> _Prompt_
Select the lines below containing the word "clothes".
** Opening Records for this exercise block **
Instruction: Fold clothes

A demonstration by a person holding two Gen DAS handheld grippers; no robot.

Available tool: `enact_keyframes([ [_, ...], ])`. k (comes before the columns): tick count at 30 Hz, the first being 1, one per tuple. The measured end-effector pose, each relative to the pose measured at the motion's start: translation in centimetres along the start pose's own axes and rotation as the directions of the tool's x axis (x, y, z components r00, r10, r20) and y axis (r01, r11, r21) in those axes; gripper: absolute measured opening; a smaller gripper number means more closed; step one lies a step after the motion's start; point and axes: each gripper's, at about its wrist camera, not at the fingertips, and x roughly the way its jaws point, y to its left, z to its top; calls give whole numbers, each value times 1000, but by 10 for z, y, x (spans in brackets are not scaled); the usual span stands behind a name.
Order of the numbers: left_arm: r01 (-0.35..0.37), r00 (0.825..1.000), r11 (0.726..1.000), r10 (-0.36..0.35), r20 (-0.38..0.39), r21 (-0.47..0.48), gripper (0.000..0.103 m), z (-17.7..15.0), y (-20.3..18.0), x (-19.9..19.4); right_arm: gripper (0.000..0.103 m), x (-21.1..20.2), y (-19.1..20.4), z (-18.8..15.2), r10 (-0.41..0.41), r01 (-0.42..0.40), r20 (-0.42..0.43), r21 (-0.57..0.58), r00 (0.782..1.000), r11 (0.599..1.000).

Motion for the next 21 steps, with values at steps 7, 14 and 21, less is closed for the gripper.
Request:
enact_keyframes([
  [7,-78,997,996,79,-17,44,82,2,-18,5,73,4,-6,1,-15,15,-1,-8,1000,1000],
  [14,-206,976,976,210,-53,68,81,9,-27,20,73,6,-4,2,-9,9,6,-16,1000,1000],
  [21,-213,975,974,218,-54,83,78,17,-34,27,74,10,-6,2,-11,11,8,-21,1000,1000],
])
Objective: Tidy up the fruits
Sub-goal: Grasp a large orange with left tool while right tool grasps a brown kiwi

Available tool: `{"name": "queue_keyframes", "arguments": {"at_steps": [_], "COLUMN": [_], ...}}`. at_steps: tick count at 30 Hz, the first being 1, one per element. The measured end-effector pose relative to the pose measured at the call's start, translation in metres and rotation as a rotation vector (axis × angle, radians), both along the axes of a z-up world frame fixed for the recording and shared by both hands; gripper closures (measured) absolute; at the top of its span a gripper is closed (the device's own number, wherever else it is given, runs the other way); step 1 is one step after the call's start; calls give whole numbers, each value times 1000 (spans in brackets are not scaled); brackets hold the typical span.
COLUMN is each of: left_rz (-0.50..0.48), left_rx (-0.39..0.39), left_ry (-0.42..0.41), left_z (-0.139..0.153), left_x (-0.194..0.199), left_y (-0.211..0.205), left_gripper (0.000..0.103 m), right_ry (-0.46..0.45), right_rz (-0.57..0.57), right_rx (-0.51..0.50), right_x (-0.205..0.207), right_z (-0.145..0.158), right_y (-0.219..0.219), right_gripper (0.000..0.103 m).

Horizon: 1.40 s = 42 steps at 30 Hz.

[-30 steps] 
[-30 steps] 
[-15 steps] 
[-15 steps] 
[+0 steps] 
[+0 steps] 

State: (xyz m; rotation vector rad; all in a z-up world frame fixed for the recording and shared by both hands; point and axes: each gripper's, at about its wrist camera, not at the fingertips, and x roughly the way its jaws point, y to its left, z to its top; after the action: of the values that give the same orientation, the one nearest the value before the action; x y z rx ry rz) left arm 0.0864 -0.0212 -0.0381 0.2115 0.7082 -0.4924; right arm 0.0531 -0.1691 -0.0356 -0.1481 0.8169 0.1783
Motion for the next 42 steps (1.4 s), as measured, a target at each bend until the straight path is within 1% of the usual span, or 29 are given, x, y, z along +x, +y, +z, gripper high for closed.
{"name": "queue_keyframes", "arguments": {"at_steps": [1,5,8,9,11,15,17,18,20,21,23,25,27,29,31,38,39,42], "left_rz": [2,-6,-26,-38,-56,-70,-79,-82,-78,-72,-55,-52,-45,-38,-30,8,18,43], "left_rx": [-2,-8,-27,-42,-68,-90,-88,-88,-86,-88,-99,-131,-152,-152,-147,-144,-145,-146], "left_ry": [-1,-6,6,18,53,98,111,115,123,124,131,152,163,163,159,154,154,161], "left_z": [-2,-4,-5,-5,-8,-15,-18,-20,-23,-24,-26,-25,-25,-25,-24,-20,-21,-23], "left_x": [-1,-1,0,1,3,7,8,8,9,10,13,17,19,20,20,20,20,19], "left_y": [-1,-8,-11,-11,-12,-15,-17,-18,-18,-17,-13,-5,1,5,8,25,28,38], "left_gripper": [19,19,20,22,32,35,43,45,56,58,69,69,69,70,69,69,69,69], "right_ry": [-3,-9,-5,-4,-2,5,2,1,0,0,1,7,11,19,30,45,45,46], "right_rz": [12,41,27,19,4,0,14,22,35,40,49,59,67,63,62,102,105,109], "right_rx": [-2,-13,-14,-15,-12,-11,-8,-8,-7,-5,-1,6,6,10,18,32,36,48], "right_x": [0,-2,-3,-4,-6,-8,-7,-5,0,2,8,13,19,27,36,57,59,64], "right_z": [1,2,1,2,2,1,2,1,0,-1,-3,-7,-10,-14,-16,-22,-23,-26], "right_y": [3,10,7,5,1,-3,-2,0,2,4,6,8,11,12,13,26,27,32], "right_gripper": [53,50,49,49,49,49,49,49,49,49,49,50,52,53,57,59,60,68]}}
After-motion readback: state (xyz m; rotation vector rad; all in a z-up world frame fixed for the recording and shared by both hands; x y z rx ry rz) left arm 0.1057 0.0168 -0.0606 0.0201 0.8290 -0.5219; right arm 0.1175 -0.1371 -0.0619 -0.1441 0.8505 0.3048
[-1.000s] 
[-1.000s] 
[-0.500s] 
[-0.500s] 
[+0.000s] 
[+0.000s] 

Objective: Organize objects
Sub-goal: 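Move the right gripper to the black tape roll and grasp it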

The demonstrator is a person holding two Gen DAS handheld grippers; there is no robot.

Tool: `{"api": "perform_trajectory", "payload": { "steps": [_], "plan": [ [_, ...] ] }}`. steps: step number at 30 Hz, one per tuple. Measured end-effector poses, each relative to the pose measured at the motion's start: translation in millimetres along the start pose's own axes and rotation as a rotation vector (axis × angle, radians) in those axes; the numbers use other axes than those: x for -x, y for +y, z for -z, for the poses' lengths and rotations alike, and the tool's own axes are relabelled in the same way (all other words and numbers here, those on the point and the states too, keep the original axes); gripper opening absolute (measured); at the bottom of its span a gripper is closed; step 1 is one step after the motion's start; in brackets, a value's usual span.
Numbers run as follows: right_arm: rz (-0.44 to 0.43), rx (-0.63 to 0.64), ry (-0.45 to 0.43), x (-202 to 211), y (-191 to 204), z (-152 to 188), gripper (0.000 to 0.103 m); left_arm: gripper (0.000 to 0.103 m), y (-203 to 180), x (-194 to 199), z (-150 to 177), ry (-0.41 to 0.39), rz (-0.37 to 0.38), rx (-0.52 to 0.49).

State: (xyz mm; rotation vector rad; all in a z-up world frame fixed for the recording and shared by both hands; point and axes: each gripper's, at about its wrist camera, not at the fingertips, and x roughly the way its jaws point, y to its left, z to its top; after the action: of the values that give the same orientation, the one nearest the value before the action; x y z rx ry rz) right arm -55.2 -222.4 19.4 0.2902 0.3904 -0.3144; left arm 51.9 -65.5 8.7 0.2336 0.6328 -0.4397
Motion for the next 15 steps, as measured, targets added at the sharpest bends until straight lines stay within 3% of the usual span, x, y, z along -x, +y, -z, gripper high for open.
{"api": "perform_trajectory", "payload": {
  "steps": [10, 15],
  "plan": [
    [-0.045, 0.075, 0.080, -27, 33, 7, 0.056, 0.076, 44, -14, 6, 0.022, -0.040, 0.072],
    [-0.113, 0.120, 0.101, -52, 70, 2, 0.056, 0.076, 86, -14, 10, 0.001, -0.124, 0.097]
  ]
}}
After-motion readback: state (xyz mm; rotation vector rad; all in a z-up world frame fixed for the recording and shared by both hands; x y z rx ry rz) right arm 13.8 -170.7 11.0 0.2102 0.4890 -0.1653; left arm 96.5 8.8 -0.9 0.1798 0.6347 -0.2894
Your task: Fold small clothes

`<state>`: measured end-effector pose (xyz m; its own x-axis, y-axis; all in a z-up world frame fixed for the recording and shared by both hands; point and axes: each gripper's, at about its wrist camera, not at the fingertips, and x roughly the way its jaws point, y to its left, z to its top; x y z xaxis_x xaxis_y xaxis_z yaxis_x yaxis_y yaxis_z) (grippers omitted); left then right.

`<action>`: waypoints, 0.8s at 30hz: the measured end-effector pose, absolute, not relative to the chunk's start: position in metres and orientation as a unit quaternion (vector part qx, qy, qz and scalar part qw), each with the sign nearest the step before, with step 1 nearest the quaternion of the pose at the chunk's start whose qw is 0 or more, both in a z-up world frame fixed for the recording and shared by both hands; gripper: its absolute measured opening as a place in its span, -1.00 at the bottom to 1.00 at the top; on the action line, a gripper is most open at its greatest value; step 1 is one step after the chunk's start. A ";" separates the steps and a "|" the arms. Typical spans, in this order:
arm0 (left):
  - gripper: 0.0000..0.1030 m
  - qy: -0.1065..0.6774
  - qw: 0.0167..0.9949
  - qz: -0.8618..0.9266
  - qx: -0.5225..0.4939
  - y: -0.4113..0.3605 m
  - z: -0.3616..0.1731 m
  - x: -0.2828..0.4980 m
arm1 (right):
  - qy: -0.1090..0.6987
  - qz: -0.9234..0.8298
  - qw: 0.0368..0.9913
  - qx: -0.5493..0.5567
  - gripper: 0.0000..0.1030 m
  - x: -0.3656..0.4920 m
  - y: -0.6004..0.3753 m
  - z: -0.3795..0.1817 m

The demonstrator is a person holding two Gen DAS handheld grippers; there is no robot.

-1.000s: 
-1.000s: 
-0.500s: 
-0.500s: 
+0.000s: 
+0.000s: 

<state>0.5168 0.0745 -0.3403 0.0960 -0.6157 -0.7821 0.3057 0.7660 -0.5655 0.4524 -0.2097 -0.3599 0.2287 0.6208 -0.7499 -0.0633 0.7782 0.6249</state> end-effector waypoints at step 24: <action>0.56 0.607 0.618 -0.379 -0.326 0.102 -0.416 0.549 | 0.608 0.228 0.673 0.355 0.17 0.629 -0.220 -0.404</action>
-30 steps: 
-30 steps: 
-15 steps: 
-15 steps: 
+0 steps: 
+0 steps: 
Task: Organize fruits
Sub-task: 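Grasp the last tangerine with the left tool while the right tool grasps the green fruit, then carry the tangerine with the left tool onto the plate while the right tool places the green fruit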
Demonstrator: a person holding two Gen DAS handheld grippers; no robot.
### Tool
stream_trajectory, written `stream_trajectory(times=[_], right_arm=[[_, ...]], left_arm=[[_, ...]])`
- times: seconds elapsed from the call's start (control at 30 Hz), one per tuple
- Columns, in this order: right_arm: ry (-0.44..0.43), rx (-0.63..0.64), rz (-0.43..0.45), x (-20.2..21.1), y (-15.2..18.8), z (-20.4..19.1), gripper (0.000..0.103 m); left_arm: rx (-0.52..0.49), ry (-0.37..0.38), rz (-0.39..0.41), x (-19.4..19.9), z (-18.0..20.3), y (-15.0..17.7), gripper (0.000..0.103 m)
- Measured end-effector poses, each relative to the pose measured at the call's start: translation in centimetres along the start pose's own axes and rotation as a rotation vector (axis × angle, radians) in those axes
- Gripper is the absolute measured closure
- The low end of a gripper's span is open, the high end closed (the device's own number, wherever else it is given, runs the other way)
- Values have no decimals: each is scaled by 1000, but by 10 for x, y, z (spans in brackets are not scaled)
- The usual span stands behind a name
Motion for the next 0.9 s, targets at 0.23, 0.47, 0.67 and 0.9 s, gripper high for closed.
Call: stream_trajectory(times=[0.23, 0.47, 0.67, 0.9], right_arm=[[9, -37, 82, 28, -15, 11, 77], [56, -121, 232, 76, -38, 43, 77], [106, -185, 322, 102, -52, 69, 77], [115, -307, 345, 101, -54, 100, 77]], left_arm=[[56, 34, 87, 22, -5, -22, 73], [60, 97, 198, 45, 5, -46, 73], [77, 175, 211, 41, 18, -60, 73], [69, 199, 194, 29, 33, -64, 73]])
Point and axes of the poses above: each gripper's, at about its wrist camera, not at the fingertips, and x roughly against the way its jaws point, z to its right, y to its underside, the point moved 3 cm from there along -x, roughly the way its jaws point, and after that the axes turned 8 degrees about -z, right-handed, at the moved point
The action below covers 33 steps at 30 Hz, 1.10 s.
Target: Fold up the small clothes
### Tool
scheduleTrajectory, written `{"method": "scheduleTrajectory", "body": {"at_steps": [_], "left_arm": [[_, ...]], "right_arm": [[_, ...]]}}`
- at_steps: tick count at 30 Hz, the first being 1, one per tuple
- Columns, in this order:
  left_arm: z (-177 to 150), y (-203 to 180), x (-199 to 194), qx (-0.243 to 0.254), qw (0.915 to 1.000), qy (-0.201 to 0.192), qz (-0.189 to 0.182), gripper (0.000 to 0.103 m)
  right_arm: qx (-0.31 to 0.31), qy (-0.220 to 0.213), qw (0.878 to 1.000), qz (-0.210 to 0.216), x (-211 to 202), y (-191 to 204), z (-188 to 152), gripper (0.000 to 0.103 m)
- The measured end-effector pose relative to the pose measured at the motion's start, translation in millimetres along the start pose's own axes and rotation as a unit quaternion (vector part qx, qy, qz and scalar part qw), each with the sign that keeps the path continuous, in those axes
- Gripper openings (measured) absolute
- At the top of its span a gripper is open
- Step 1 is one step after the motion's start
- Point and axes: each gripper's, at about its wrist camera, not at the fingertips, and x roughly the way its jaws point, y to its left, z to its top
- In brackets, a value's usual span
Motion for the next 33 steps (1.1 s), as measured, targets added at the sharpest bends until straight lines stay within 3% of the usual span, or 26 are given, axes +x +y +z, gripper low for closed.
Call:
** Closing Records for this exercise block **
> _The completed task_
Instruction: Fold clothes
Your task: Fold small clothes
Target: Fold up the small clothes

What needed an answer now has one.